[INFORMATION PROVIDED Boundary: Start]

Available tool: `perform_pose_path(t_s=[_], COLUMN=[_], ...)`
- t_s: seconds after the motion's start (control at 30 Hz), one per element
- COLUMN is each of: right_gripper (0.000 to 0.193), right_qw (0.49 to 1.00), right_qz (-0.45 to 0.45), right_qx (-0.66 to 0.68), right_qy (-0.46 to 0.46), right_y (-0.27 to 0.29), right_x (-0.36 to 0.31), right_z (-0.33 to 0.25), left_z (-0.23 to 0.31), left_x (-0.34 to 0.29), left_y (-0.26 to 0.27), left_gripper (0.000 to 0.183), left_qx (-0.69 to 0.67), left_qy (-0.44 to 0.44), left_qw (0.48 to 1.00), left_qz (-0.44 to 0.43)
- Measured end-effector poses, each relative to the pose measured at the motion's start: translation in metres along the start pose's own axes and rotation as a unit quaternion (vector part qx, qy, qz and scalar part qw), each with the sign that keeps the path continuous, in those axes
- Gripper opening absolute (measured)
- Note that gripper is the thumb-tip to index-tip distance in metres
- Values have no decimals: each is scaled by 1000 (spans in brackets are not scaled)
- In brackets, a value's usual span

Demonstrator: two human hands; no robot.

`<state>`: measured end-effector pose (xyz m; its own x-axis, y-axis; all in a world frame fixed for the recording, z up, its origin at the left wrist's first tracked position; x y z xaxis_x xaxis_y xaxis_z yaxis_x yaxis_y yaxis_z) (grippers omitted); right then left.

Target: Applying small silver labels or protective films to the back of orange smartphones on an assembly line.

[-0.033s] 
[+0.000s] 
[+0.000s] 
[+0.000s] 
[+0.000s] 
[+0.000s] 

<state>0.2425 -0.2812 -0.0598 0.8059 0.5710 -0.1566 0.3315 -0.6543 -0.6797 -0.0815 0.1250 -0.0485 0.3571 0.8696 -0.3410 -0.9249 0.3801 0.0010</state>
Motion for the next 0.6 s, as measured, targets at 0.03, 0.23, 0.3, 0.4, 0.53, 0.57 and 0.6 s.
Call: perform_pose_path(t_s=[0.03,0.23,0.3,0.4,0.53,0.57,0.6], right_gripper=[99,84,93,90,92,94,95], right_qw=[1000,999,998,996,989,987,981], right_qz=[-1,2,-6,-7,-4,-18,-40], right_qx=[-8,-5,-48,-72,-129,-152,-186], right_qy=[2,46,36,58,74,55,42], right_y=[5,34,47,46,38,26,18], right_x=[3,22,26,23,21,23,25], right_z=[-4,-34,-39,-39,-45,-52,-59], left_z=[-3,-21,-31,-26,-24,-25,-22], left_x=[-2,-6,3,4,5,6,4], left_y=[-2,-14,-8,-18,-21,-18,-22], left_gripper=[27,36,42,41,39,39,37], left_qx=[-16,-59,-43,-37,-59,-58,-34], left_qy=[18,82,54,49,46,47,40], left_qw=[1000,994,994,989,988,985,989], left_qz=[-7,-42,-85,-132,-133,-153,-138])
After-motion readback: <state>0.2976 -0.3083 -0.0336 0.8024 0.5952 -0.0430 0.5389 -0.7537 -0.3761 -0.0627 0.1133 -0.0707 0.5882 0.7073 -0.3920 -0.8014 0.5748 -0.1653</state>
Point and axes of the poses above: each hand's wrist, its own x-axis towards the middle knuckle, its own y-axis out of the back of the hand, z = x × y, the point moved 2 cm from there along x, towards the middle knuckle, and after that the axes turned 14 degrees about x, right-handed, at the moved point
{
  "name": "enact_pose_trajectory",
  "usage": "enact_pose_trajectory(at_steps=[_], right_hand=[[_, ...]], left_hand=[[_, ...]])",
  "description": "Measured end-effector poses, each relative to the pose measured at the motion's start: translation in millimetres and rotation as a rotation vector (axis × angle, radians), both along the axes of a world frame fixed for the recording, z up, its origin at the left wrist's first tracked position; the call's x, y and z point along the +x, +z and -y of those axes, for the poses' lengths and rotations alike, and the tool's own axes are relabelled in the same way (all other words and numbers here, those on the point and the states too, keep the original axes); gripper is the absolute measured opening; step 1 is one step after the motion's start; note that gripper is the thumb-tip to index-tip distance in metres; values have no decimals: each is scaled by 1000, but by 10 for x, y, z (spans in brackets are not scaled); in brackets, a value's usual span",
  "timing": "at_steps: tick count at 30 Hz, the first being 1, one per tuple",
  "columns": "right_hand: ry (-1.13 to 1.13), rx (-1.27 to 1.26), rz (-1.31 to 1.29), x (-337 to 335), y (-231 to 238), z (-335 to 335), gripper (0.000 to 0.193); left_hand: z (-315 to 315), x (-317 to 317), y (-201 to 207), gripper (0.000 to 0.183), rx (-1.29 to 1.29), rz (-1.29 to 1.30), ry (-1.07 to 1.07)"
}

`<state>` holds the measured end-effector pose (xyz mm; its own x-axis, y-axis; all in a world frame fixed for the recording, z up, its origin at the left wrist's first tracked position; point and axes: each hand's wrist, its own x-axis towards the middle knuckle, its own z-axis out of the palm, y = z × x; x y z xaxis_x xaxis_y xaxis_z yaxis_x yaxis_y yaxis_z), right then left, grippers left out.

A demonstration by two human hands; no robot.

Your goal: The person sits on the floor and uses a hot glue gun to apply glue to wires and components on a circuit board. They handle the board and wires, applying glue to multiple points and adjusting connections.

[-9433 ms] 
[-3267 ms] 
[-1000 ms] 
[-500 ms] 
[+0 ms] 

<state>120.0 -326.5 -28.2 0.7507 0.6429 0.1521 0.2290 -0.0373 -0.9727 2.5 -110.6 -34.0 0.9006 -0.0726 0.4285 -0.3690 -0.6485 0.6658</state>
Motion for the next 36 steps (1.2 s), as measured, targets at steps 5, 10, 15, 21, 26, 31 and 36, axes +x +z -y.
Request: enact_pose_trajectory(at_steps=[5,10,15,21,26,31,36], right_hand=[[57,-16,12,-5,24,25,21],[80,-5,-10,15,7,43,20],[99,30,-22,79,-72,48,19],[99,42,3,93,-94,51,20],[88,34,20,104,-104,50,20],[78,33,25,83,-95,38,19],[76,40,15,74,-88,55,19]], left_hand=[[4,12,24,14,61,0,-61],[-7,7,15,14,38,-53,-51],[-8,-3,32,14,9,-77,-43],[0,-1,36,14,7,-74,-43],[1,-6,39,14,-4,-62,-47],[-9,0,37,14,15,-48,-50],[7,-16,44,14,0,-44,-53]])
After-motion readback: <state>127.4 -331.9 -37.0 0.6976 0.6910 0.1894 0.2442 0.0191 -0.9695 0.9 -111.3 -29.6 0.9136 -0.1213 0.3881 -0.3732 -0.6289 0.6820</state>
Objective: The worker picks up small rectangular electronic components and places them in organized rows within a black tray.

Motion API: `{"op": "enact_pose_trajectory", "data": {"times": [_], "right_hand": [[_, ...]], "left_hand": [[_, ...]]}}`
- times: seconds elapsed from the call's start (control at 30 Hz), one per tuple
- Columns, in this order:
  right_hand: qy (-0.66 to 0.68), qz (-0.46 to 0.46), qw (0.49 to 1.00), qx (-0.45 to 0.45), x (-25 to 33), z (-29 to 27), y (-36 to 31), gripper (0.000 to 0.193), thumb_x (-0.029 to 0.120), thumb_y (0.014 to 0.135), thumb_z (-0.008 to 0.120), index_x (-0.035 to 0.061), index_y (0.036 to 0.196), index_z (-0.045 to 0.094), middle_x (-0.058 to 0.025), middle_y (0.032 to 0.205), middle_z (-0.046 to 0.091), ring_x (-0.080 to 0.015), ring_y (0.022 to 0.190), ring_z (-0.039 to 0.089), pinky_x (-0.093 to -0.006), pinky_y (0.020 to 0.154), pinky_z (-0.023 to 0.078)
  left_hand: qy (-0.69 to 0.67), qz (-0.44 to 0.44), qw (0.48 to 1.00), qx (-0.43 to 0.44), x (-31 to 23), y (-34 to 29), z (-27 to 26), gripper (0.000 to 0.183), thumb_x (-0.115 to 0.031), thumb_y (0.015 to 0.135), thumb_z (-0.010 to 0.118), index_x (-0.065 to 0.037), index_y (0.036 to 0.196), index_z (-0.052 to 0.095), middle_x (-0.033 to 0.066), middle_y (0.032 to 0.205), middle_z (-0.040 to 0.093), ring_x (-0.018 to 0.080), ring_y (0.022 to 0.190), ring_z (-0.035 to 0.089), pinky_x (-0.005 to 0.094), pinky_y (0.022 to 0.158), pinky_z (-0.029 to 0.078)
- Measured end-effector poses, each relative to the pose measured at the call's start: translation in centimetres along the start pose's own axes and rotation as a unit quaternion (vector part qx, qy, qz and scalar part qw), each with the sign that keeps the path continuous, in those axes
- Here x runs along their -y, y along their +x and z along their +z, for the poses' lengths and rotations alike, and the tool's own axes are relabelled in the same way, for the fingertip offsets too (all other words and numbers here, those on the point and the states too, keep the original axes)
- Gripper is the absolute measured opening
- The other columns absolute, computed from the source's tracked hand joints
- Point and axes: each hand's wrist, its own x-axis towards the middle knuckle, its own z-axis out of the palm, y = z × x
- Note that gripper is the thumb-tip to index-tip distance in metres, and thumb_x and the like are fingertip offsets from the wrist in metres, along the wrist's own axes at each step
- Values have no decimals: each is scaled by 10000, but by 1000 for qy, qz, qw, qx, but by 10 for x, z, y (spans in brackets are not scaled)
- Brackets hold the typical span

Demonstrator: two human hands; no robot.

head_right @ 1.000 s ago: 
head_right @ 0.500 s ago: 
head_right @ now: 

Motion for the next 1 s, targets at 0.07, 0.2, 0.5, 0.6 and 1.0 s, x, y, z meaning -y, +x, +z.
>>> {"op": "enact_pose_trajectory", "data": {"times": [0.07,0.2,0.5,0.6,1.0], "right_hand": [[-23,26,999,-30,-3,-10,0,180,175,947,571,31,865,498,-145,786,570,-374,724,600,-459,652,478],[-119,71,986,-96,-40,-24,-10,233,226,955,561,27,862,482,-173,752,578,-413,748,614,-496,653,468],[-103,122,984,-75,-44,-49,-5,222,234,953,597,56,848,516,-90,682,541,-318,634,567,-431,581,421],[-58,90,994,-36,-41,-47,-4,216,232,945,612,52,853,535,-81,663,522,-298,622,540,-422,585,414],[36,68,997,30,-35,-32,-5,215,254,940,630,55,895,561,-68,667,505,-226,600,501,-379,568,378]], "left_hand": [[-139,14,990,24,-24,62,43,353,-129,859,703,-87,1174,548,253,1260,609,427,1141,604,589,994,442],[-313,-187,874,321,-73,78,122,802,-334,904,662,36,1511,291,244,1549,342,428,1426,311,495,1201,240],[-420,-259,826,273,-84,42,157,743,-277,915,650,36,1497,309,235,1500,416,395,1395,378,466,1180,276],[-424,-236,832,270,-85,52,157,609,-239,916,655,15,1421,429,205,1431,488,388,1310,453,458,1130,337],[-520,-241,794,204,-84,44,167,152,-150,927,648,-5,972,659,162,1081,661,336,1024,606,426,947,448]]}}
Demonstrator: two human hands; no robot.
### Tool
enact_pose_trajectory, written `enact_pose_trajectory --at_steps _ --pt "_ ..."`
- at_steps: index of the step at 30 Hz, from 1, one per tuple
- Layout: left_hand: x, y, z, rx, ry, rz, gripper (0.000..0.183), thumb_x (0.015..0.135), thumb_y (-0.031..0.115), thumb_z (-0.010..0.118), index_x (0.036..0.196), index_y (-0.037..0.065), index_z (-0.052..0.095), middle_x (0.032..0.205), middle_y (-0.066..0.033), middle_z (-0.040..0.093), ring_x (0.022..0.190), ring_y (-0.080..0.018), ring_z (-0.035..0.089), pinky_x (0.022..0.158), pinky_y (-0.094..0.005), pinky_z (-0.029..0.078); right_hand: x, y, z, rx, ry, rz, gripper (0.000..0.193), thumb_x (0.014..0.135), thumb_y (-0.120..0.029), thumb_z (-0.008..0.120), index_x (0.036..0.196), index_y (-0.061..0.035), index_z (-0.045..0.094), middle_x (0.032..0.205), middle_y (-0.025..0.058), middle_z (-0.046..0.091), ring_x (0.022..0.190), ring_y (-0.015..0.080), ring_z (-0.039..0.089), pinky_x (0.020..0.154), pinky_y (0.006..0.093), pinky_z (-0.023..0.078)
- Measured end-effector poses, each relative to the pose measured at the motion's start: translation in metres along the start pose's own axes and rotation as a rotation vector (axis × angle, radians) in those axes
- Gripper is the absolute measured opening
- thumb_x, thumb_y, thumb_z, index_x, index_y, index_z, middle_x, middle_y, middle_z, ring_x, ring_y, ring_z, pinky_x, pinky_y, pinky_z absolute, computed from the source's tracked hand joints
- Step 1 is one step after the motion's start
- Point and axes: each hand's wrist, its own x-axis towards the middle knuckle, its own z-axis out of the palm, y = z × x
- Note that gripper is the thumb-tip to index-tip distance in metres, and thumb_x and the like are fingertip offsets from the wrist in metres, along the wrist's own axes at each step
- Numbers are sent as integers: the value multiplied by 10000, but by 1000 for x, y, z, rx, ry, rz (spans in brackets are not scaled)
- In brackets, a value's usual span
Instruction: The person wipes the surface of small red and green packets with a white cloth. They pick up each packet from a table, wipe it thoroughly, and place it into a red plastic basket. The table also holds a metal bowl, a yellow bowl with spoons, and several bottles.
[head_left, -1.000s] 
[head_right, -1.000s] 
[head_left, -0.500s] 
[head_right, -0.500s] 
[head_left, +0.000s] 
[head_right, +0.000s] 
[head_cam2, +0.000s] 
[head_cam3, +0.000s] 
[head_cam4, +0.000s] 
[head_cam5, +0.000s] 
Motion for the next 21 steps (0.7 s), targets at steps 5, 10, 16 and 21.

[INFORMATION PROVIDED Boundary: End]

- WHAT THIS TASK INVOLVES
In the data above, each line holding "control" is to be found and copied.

- FINISHED TASK
- t_s: seconds after the motion's start (control at 30 Hz), one per element
- times: seconds elapsed from the call's start (control at 30 Hz), one per tuple

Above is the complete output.